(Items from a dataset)
══════════
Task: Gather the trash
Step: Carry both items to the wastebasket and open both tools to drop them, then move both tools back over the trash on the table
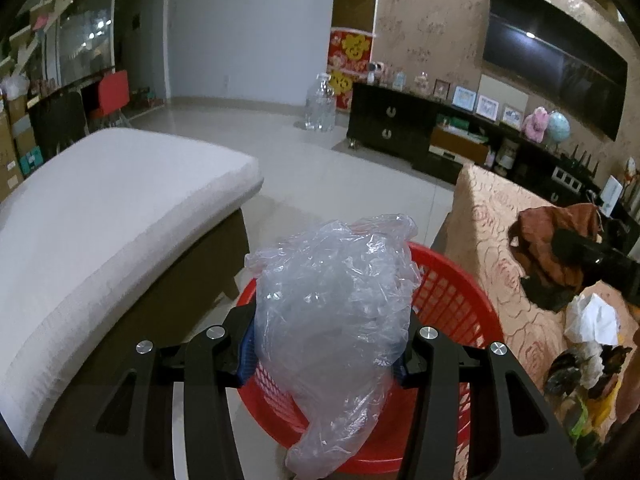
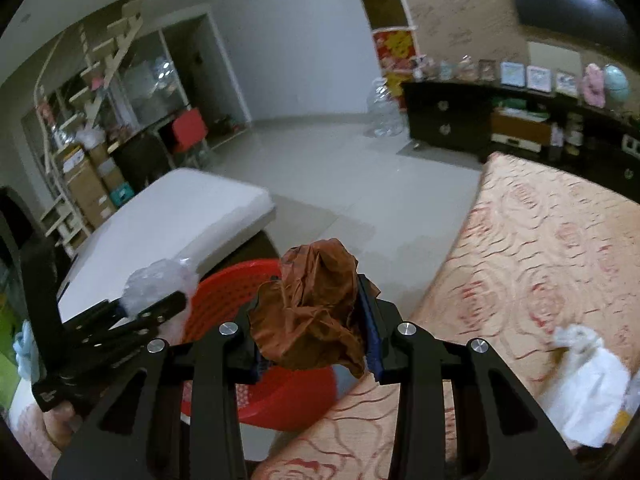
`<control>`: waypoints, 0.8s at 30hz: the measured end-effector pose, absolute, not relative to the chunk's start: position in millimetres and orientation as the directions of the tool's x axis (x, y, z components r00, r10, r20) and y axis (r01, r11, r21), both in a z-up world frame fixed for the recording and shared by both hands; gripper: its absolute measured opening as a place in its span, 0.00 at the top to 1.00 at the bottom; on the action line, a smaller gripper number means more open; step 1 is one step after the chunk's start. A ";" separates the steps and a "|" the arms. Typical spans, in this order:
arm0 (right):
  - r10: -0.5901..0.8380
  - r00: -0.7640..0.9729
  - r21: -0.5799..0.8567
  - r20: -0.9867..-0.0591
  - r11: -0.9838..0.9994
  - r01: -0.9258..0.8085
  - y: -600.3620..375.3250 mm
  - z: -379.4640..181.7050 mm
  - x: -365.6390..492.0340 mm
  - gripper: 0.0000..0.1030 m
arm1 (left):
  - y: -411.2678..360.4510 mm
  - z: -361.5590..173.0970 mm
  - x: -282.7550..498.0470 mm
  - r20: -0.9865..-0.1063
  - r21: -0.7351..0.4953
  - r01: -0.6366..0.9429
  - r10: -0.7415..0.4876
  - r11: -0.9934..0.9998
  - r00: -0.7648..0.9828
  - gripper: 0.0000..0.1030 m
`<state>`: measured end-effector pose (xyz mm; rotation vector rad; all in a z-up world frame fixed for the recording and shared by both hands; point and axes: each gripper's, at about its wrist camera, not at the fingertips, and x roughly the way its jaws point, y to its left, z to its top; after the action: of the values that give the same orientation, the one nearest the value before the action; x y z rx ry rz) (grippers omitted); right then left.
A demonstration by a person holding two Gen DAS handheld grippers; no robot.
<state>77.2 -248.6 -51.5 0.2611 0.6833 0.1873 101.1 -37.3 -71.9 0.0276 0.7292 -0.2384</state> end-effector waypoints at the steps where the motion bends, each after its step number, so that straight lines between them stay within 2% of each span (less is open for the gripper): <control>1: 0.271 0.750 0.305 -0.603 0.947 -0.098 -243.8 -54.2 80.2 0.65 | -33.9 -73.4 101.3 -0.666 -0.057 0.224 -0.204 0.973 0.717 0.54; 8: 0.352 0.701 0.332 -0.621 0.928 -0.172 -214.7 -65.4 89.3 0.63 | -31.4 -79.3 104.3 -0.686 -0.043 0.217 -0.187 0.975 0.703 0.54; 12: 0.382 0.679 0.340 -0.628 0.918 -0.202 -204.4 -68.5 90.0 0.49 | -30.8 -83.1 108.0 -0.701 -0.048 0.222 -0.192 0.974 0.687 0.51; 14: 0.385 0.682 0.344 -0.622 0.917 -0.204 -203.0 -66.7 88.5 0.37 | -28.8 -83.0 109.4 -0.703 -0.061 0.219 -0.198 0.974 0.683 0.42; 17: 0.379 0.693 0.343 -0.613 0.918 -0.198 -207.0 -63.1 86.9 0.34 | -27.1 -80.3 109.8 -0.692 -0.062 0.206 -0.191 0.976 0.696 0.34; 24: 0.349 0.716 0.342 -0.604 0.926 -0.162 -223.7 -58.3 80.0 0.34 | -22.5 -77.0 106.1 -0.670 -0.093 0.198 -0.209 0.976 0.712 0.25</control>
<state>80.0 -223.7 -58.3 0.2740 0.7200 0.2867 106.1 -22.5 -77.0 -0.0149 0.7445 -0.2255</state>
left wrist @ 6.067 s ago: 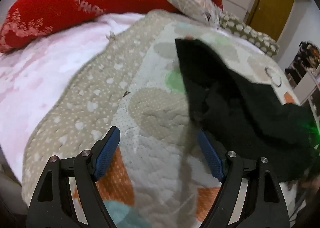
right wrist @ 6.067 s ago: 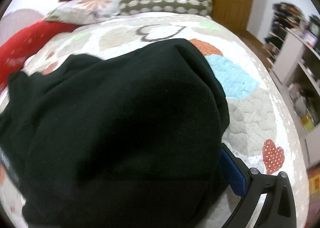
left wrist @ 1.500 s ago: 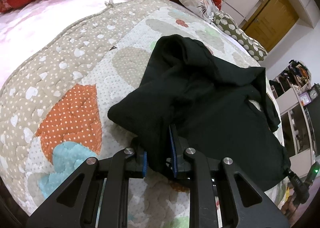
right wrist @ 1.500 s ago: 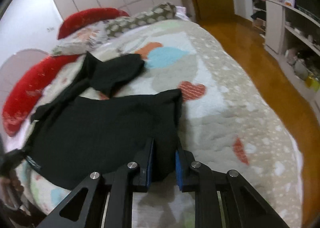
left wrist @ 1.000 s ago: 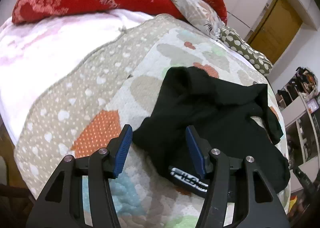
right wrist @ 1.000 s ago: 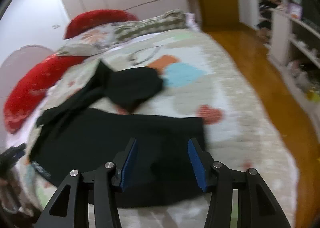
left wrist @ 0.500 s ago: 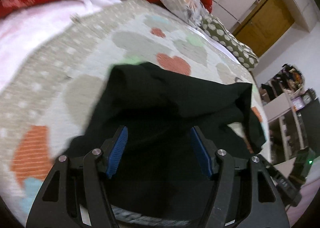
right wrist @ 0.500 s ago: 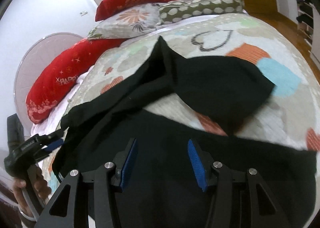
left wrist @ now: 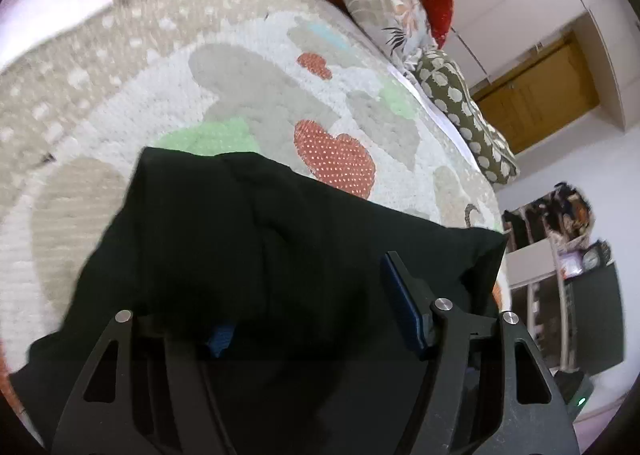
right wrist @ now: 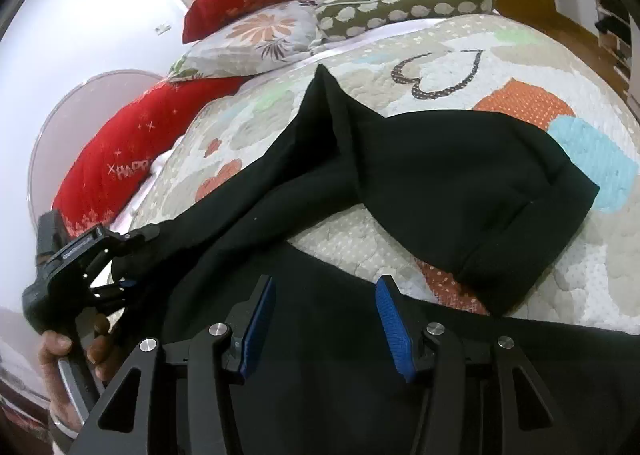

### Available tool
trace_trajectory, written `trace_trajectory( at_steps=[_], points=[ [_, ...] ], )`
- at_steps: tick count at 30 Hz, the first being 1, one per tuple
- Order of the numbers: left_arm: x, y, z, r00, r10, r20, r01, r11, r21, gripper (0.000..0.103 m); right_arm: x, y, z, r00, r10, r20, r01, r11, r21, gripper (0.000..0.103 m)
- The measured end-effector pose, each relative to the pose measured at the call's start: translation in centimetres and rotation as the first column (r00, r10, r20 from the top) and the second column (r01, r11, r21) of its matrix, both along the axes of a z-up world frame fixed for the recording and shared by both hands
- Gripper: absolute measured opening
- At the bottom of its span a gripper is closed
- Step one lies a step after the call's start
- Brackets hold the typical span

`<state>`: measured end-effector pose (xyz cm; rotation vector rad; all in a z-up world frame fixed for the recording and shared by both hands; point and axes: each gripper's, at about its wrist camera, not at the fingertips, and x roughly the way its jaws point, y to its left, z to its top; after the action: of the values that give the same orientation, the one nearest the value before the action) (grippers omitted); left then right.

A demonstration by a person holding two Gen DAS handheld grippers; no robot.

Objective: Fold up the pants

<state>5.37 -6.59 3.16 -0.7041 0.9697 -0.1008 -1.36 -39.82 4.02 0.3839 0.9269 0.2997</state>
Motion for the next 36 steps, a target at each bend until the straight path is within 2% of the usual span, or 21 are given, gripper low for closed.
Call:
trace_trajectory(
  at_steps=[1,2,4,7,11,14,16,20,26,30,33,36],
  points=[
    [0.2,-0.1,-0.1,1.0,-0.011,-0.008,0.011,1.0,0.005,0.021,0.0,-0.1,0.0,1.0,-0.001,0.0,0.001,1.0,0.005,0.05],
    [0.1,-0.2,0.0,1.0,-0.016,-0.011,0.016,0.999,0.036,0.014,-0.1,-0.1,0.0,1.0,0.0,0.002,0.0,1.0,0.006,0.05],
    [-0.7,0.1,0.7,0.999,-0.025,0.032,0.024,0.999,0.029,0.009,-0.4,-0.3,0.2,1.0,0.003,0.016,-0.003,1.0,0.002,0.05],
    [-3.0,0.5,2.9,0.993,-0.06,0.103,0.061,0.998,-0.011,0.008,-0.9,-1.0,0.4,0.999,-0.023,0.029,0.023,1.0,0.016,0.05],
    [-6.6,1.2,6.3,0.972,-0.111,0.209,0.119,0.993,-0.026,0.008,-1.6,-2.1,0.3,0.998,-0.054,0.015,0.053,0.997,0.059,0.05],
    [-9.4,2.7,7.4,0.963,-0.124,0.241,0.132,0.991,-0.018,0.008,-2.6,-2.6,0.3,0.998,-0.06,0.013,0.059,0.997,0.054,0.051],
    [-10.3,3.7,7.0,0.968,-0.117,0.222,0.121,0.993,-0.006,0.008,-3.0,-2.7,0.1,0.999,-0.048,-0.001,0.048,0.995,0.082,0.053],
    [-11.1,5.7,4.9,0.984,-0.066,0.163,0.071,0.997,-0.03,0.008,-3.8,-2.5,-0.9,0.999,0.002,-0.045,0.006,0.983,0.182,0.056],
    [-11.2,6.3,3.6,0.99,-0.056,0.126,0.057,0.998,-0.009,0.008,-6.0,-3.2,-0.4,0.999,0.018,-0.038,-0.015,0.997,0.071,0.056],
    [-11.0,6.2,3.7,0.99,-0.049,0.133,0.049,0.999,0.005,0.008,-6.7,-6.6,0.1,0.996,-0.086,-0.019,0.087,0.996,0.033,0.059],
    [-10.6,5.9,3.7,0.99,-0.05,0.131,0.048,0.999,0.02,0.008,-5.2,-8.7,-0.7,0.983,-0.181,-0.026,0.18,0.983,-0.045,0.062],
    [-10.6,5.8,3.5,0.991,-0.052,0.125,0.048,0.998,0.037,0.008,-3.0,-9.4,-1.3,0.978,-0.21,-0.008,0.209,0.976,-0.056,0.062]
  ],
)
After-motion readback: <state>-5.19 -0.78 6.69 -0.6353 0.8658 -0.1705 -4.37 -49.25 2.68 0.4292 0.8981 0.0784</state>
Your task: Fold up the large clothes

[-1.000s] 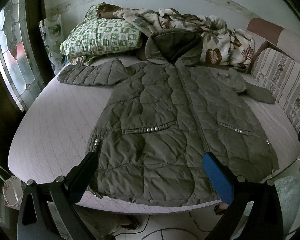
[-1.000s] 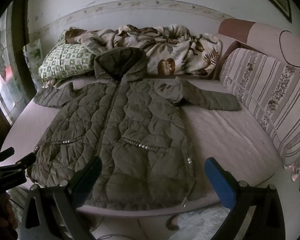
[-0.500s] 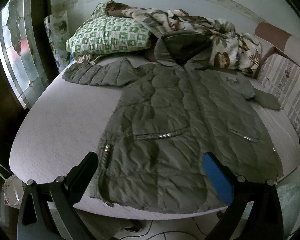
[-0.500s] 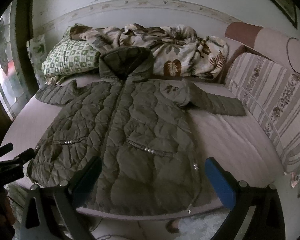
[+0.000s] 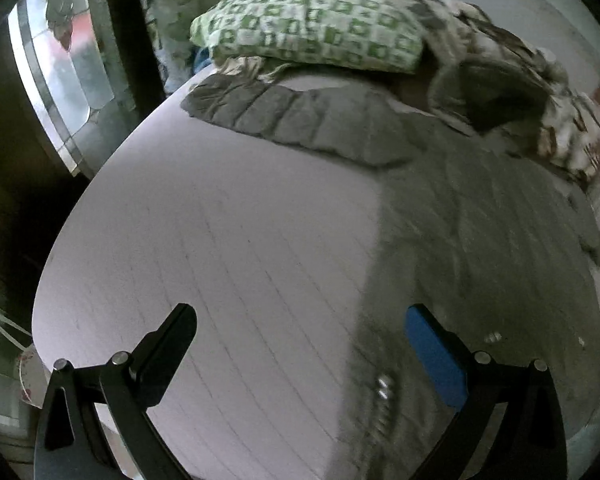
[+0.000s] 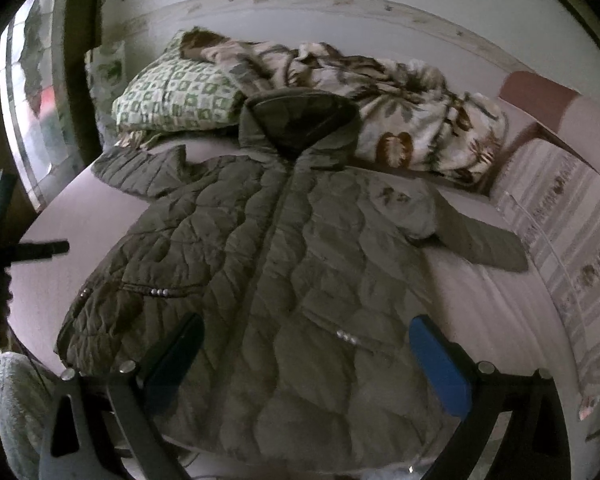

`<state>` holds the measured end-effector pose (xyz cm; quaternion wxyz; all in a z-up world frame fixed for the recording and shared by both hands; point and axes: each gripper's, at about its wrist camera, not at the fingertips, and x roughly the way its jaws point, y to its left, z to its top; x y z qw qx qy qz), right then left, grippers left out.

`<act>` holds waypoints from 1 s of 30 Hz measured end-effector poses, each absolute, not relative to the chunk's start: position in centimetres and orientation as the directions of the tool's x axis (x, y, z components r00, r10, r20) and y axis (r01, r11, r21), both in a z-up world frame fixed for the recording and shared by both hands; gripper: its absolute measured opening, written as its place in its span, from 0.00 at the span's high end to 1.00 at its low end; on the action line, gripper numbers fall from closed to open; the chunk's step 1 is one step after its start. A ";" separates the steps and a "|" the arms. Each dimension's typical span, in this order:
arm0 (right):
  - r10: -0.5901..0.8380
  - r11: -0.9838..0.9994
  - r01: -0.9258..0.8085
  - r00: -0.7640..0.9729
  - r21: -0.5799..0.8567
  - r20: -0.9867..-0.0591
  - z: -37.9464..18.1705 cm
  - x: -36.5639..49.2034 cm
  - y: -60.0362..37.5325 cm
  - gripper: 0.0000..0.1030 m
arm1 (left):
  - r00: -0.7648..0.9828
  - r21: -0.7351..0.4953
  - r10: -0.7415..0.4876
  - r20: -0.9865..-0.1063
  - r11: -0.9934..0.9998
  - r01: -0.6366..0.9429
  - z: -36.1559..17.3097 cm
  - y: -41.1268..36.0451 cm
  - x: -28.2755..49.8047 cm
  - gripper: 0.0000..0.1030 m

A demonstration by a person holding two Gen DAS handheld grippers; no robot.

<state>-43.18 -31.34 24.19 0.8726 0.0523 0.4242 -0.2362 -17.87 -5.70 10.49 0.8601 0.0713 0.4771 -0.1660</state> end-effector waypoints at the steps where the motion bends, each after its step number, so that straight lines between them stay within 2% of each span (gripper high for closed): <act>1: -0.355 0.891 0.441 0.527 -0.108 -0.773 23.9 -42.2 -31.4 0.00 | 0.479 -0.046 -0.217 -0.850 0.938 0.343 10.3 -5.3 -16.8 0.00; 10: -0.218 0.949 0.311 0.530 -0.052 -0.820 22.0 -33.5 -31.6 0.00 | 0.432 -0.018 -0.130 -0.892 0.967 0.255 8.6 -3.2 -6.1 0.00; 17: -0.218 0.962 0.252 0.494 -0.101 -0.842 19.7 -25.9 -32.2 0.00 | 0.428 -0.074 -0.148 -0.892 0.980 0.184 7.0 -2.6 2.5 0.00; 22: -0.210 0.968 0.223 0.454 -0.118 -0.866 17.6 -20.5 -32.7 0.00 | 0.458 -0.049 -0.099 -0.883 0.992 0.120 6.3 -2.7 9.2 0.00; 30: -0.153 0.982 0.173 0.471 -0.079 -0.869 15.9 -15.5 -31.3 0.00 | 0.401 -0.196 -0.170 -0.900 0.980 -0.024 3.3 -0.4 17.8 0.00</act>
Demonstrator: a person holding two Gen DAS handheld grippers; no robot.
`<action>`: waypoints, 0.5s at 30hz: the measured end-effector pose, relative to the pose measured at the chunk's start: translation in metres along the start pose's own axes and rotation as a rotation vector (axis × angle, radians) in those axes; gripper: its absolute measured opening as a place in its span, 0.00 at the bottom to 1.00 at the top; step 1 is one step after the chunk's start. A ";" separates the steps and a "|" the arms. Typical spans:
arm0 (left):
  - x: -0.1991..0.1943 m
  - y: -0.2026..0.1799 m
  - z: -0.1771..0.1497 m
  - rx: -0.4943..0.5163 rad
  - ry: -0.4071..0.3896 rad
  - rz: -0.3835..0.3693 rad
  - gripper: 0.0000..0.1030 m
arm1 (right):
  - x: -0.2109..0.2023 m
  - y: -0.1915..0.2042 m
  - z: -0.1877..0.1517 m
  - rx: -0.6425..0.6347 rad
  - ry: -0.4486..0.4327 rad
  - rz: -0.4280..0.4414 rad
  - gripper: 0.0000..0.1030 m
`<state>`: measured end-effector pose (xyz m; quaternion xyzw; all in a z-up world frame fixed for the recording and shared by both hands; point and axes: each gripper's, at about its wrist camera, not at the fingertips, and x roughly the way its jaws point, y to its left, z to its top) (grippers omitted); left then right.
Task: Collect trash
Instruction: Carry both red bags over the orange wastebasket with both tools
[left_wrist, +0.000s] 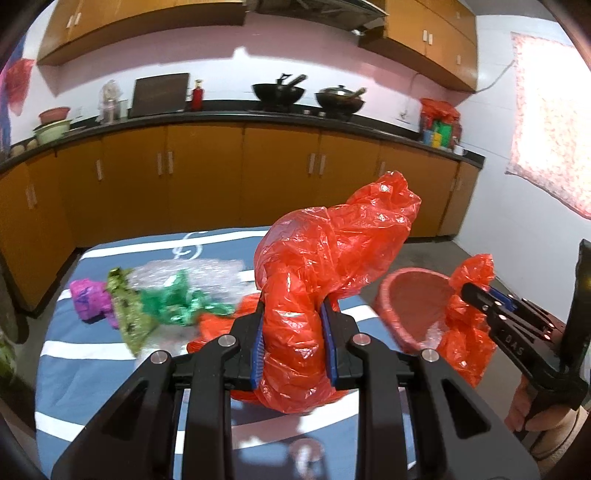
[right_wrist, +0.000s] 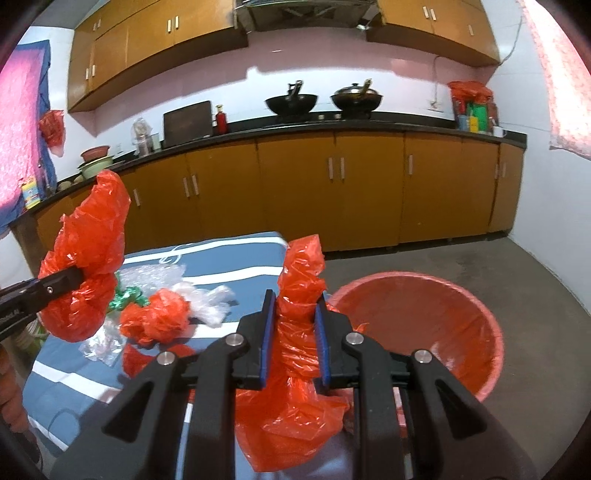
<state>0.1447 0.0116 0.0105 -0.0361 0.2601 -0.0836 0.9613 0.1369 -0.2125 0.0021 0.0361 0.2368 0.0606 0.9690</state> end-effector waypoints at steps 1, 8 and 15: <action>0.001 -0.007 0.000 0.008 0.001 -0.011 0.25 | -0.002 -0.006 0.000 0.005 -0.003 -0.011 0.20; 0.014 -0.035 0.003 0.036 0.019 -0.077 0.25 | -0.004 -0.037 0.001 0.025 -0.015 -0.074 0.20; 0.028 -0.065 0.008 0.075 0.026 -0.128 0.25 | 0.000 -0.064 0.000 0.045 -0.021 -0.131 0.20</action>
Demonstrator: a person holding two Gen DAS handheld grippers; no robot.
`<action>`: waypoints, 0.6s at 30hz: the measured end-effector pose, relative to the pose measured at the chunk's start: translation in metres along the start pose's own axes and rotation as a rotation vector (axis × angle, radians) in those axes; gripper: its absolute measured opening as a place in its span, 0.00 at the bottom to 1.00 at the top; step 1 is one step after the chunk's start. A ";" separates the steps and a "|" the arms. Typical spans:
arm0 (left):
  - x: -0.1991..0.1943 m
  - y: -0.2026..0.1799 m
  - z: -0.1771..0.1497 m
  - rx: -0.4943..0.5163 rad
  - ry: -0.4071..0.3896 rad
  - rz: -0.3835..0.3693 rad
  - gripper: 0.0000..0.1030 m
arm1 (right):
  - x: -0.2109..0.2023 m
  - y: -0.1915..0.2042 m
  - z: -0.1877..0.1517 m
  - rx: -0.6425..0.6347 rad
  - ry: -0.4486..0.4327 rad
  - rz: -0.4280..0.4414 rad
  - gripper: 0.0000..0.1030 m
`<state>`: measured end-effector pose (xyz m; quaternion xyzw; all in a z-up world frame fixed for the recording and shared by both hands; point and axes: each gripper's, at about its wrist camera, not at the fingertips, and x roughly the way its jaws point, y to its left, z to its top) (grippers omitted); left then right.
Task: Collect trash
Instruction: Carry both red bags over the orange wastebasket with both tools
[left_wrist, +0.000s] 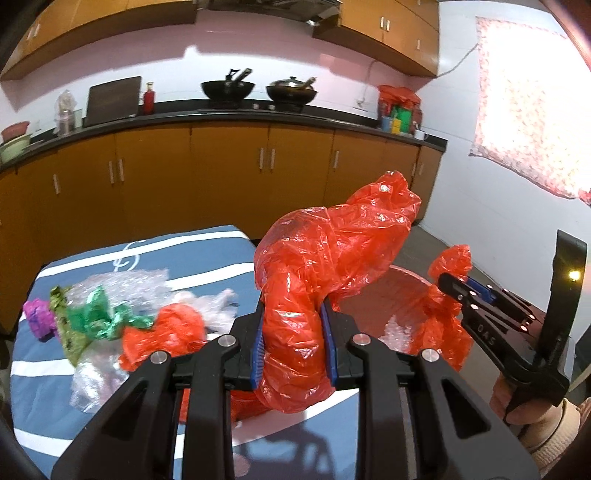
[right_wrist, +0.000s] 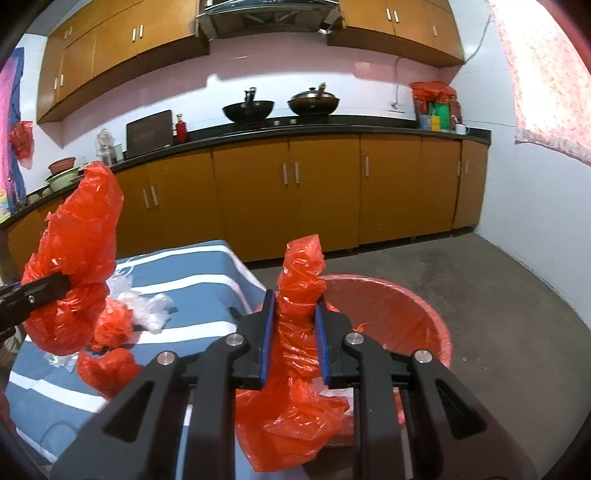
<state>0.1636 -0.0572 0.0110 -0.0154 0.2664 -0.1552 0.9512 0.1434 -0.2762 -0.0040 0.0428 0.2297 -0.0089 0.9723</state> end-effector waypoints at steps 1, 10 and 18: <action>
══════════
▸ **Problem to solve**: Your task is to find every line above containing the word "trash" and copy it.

▸ **Result for this task**:
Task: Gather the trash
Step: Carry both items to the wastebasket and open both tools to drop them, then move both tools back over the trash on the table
Task: Collect trash
Task: Collect trash

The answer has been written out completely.